Keep reading to find out why...
In the name of good health,
Taryn Strugnell
Managing Editor of Nutrition & Healing
P.S. White blood cells are a vital part of our immune systems... Their role is to defend the body against infection by germs, so when these levels dip, we are more prone to infection... Dr Wright gives us a natural way to boost these numbers...
The dogs that can sniff out prostate cancer…
Jenny Thompson
Director, Health Sciences Institute
I've had some pretty remarkable dogs in my life. One that even understood "right" and "left" - even though I never trained him on it. But I think even he'd be impressed with this Belgian Malinois (it's a breed of German shepherd widely used in law enforcement to sniff out bombs and drugs).
Two French researchers trained the Belgian Malinois to detect the difference between urine samples from men with prostate cancer and samples from healthy men.
This plan isn't as far-fetched as it sounds. Researchers know that some types of tumours discharge compounds with distinct aromas. And dogs have previously been successful in identifying bladder, skin and lung cancers.
After a year of training, researchers put the dog through 11 tests. In each test, the dog was presented with six urine samples - five from healthy men and one from a man with confirmed prostate cancer.
The dog found the cancer sample in eight tests. And in one of the three tests that he chose a "healthy" sample, the man who submitted that sample was soon diagnosed with prostate cancer.

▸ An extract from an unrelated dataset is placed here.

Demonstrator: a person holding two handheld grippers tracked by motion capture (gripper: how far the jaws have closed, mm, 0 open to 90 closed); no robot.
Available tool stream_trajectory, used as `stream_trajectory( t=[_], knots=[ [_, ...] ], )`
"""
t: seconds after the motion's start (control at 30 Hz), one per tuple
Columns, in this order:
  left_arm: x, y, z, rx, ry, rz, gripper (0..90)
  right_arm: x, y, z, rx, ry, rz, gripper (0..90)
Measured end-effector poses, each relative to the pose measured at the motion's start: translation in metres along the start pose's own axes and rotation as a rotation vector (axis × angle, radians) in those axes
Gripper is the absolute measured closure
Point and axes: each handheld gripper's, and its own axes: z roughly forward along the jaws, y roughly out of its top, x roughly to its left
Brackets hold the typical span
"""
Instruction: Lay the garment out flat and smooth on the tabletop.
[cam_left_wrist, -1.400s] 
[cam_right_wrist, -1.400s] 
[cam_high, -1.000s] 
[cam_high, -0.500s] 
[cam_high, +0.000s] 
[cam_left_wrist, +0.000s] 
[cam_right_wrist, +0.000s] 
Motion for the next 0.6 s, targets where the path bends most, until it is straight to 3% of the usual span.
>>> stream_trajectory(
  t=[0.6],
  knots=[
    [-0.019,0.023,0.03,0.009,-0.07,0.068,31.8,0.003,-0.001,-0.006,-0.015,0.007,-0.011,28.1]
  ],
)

So if I'm doing my maths right, the dog has about an 82% prostate accuracy rate.
As we've mentioned in Health Bytes before, elevated PSA levels indicate the possibility of prostate cancer.

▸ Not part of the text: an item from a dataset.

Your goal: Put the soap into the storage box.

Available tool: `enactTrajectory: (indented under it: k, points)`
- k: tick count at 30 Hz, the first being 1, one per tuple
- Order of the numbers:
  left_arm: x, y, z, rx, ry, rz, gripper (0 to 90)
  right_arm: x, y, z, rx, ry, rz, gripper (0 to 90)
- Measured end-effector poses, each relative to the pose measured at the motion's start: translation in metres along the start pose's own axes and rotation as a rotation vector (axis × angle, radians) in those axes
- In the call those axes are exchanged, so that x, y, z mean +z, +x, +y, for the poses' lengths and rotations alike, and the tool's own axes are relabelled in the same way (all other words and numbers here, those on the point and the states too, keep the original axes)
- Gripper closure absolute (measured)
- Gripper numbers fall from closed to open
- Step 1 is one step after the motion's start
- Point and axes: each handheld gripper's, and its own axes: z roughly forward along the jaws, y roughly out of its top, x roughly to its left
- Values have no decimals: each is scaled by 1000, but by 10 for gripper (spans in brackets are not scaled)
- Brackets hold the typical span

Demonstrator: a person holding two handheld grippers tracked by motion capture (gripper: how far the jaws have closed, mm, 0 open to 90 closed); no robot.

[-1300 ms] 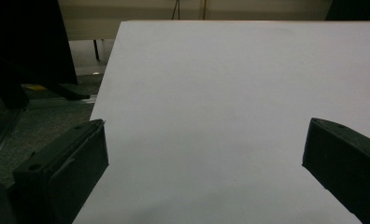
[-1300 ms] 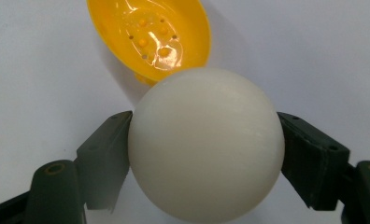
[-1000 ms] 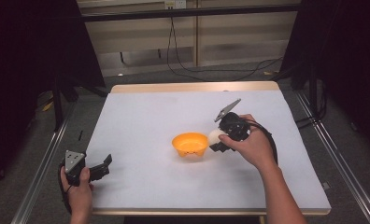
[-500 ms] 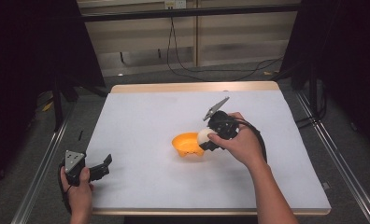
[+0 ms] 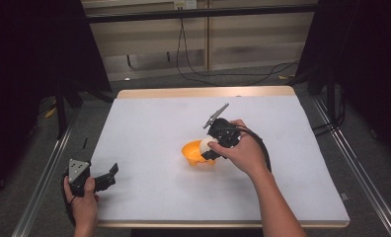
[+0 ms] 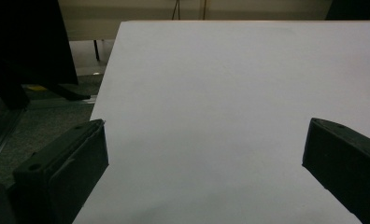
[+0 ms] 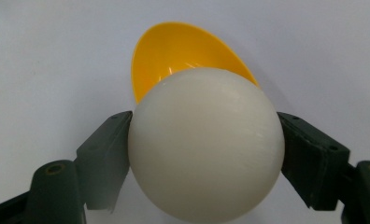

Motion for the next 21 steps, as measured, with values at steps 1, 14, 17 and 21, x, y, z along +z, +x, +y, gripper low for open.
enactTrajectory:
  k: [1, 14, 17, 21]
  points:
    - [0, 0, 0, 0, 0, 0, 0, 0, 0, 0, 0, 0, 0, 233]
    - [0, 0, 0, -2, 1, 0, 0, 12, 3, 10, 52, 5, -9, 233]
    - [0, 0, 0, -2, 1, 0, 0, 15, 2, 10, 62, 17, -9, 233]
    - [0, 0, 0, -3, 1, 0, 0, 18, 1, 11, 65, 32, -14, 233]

But PSA levels can rise and fall based on factors other than cancer. Nearly two-thirds of all single PSA tests that indicate cancer end up being false positives (and, again, compare that to less than a 20% fail rate for the pooch!). That's a lot of unnecessary biopsies, unnecessary risk and unnecessary heartache for patients.

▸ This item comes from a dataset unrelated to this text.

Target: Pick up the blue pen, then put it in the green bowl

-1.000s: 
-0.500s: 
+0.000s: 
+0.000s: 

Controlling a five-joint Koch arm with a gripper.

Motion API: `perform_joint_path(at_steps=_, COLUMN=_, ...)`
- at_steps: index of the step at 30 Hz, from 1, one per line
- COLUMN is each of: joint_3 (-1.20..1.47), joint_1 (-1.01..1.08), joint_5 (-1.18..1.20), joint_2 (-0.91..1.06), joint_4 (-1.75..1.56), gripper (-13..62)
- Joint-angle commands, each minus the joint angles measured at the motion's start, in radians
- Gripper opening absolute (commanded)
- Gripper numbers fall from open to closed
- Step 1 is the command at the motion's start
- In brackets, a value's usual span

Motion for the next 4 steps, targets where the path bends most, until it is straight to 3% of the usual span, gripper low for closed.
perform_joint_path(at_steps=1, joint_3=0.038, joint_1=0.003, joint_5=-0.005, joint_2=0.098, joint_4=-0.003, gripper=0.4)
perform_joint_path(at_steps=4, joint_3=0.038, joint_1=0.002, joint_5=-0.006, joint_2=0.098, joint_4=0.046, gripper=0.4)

Having the dog sit on the side for a minute, researchers are finally figuring out how to harness PSA.
In a new study, an Austrian team found that a series of PSA tests taken over four years can predict prostate cancer much more accurately and may also reveal the severity of the cancer.
This couldn't be more important for men - especially older men who have no need for overly aggressive treatment of slow-growing prostate cancer.
Hopefully, future research with dogs will follow the same track. Knowing dogs can identify prostate cancer is an important first step. But I'm not sure dogs are up to the big test: Detecting the difference between slow-growing cancer and more aggressive, life-threatening cancer.
Get an immune system boost during chemotherapy
Q: My sister has been going through chemo for several months and her white blood cell count has taken a major hit. Is there anything you can suggest to help build it back up?
Dr Wright: Keeping a normal white blood cell count is one of the very basic necessities for good health. Your body uses white blood cells to fight off viruses, bacteria and all sorts of potentially harmful foreign invaders. If your levels fall, you're much more prone to illness. Chemotherapy and radiation are probably the most well-known offenders causing low white cell counts, but levels can fall for any number of reasons. But researchers have found that lithium can increase white cell numbers again in people whose levels fell due to radiation and/or chemotherapy (and even if the person continues those treatments).
Lithium achieves these effects by stimulating the stem cells in bone marrow, which then turn into platelets and white blood cells. I've observed that low dose lithium (5-10mg twice daily) usually raises a low count to normal even if radiation and chemotherapy aren't the culprits.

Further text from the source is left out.